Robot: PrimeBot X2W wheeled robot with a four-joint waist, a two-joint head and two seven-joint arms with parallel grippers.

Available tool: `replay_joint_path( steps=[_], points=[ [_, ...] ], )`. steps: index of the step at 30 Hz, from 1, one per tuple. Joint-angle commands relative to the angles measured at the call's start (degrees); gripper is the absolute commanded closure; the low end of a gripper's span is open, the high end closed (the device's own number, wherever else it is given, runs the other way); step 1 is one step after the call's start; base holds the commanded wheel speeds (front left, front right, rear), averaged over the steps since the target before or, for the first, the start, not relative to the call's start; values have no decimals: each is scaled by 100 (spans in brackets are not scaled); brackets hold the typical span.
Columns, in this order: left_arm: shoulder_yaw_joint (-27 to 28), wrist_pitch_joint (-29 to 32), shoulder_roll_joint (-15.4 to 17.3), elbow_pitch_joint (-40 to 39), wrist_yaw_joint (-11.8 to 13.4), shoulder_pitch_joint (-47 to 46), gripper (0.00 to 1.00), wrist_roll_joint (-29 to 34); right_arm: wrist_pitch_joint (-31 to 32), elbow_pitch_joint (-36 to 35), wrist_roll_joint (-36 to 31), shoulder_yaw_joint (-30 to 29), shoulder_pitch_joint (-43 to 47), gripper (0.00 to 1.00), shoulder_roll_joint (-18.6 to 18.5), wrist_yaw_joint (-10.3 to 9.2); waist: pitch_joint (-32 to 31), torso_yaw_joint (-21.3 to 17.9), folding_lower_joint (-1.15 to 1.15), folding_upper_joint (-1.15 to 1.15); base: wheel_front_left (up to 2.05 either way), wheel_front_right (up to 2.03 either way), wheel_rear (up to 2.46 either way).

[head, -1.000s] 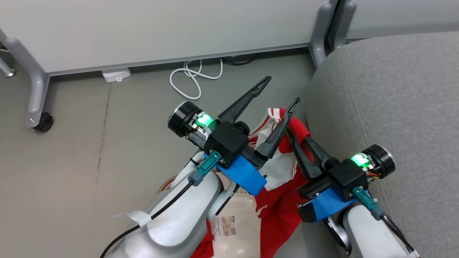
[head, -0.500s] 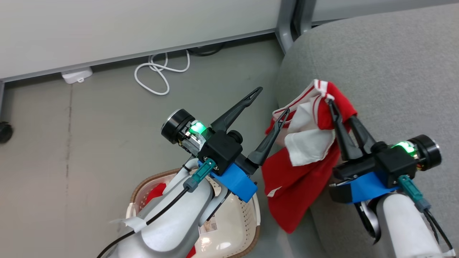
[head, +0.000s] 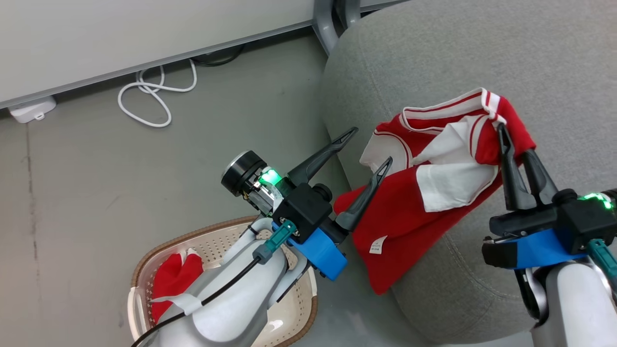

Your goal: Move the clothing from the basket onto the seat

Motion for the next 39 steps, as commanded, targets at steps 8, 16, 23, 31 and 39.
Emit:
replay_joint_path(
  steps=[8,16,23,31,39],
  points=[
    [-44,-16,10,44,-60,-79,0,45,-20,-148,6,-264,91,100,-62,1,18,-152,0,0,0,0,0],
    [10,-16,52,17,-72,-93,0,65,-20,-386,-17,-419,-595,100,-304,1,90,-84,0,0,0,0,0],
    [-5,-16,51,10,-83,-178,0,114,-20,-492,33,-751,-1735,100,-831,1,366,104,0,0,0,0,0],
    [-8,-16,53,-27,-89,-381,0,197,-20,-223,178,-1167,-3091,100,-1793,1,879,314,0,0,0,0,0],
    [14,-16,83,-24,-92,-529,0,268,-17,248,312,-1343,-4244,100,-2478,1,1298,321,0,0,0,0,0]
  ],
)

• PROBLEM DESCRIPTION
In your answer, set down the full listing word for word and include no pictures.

• OUTPUT OF THE EXERCISE
Robot: PrimeBot X2W wheeled robot with a four-joint waist, a two-joint head and two seven-joint arms with parallel grippers.

Available tool: `replay_joint_path( steps=[_], points=[ [_, ...] ], )`. steps: index of the step at 30 Hz, from 1, one per tuple. Joint-angle commands relative to the angles measured at the call's start (degrees); gripper is the absolute commanded closure; the low end of a gripper's span is open, the high end closed (the device's own number, wherever else it is given, runs the other way); step 1 is one step after the call's start; base holds the commanded wheel speeds (front left, front right, rear), averaged over the steps since the target before or, for the first, the start, not relative to the call's start; values have no decimals: each is scaled by 100 (spans in brackets are not scaled); brackets hold the typical span.
Columns, in this order: left_arm: shoulder_yaw_joint (-27 to 28), wrist_pitch_joint (-29 to 32), shoulder_roll_joint (-15.4 to 17.3), elbow_pitch_joint (-40 to 39), wrist_yaw_joint (-11.8 to 13.4), shoulder_pitch_joint (-47 to 46), gripper (0.00 to 1.00), wrist_roll_joint (-29 to 34); right_arm: wrist_pitch_joint (-31 to 32), elbow_pitch_joint (-36 to 35), wrist_roll_joint (-36 to 31), shoulder_yaw_joint (-30 to 29), shoulder_pitch_joint (-43 to 47), gripper (0.00 to 1.00), shoulder_roll_joint (-18.6 to 18.5), wrist_yaw_joint (-10.3 to 9.2); waist: pitch_joint (-32 to 31), torso_yaw_joint (-21.3 to 17.9), folding_lower_joint (-1.15 to 1.15), folding_upper_joint (-1.15 to 1.15); base: wheel_front_left (up to 2.05 either way), wheel_front_right (up to 2.03 either way), wheel_rear (up to 2.46 either way).

[head, -1.000s] 
[head, -0.500s] 
[head, +0.000s] 

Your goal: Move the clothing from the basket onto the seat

Motion for the next 39 steps, as commanded, targets at steps 8, 16, 23, 31 and 39.
Emit:
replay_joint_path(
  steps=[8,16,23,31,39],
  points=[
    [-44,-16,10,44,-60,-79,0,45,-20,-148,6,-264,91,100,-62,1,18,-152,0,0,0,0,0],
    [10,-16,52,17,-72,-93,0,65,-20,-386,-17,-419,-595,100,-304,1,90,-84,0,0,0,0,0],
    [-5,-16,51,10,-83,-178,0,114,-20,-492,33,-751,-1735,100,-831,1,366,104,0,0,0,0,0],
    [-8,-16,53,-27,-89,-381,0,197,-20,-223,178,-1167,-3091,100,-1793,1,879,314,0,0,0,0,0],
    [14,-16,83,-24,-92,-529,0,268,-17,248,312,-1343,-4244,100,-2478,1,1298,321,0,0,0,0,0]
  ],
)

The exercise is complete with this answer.